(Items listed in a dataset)
——
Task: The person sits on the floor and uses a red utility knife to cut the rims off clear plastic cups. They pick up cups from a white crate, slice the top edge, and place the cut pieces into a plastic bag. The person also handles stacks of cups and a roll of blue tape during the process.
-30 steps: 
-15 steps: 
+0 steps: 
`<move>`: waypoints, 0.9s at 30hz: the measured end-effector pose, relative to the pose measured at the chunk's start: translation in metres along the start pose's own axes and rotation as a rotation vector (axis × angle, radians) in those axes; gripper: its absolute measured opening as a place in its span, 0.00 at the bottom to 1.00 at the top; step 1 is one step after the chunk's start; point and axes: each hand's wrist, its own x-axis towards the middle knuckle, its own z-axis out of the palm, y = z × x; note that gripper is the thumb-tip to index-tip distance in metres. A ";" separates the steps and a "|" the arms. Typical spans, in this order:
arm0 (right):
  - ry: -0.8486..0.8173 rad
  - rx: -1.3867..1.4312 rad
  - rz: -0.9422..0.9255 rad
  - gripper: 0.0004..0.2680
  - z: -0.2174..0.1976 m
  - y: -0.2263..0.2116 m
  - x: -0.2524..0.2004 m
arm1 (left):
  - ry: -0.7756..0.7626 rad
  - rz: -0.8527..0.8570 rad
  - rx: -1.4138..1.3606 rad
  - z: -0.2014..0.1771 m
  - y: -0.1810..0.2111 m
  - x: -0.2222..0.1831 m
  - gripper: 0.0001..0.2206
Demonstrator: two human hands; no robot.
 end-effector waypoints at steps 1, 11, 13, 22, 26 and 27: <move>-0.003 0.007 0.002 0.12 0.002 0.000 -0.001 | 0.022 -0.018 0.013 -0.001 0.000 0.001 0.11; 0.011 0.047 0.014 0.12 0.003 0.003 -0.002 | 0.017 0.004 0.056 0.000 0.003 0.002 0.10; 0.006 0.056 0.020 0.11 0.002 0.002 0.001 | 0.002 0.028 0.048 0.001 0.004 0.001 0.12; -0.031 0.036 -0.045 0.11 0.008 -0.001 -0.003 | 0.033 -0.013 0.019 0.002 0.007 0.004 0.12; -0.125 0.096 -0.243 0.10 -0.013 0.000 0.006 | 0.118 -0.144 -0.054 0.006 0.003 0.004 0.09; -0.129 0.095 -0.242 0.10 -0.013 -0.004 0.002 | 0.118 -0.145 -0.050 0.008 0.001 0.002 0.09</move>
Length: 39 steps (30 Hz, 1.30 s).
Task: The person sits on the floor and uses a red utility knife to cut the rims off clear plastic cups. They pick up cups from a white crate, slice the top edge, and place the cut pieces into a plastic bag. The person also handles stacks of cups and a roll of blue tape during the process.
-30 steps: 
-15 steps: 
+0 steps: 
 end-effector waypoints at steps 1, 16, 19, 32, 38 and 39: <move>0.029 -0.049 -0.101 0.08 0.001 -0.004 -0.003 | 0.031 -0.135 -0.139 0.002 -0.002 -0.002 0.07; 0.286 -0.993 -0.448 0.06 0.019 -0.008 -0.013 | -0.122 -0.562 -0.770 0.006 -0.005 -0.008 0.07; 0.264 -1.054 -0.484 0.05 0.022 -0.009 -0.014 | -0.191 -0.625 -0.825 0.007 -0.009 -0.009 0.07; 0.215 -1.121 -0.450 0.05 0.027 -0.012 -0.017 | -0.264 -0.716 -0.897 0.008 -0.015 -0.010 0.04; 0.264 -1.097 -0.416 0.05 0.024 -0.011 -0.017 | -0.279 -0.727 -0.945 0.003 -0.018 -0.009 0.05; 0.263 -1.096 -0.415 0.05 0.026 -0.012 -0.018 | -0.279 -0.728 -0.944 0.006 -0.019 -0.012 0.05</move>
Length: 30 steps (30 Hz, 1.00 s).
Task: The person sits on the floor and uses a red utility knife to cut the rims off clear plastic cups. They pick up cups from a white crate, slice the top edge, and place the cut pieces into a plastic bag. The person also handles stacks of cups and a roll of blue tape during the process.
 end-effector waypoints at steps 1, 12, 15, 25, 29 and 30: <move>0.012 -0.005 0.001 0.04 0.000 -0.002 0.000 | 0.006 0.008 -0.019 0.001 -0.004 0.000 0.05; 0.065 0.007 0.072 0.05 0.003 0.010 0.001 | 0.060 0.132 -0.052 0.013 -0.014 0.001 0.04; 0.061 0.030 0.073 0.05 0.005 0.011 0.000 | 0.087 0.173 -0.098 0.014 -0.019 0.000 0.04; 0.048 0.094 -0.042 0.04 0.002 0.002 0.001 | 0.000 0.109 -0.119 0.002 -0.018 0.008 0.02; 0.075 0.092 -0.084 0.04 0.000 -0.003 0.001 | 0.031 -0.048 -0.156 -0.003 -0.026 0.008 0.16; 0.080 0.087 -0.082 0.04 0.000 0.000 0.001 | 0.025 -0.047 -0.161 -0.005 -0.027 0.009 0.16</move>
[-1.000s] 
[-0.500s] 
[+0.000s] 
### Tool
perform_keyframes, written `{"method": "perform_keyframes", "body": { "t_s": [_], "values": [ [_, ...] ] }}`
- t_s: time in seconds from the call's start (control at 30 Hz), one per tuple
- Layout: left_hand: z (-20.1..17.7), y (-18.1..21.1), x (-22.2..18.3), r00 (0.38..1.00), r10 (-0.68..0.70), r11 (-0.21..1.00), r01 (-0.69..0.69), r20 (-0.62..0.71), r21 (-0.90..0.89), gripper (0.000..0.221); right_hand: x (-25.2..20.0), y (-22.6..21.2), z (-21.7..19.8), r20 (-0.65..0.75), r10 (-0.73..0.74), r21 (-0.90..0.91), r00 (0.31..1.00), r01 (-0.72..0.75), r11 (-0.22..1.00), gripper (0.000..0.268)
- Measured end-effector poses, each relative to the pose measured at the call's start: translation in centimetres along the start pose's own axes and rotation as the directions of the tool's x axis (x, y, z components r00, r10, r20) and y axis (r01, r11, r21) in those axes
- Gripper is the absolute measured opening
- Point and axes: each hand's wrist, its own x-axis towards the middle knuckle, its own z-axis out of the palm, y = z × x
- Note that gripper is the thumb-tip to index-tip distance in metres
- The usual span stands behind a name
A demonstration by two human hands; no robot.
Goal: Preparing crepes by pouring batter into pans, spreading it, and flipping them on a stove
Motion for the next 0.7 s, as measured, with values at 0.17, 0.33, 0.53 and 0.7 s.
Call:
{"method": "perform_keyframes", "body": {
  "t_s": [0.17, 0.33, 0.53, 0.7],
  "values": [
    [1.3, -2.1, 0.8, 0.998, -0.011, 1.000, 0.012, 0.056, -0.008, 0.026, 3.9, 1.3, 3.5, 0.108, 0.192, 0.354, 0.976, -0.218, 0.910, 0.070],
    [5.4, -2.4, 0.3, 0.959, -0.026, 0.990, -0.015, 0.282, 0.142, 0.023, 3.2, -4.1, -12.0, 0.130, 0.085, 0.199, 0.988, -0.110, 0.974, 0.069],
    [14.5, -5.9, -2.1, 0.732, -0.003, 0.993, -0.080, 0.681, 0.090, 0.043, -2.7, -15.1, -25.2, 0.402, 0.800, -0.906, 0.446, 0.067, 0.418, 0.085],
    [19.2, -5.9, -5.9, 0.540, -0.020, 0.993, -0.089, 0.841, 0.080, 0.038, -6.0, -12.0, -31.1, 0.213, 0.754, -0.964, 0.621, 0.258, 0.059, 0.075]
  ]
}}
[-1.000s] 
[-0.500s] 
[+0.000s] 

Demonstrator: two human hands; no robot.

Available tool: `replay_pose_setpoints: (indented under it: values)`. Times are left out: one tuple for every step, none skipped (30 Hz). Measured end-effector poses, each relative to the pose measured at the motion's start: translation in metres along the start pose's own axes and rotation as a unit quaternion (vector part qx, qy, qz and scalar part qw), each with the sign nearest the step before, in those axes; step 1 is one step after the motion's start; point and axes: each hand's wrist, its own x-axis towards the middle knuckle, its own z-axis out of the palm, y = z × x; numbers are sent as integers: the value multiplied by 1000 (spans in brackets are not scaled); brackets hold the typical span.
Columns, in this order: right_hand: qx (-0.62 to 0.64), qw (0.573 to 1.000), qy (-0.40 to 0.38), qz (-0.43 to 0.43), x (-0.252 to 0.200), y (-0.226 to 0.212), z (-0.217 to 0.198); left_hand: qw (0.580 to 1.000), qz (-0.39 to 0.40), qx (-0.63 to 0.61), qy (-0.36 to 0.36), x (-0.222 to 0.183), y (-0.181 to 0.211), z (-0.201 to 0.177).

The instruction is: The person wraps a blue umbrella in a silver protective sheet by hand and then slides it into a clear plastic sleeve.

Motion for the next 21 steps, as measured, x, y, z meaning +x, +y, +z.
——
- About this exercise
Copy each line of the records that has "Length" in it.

- Problem solution
Length: 39 steps (30 Hz, 1.30 s).
Length: 30 steps (30 Hz, 1.00 s).

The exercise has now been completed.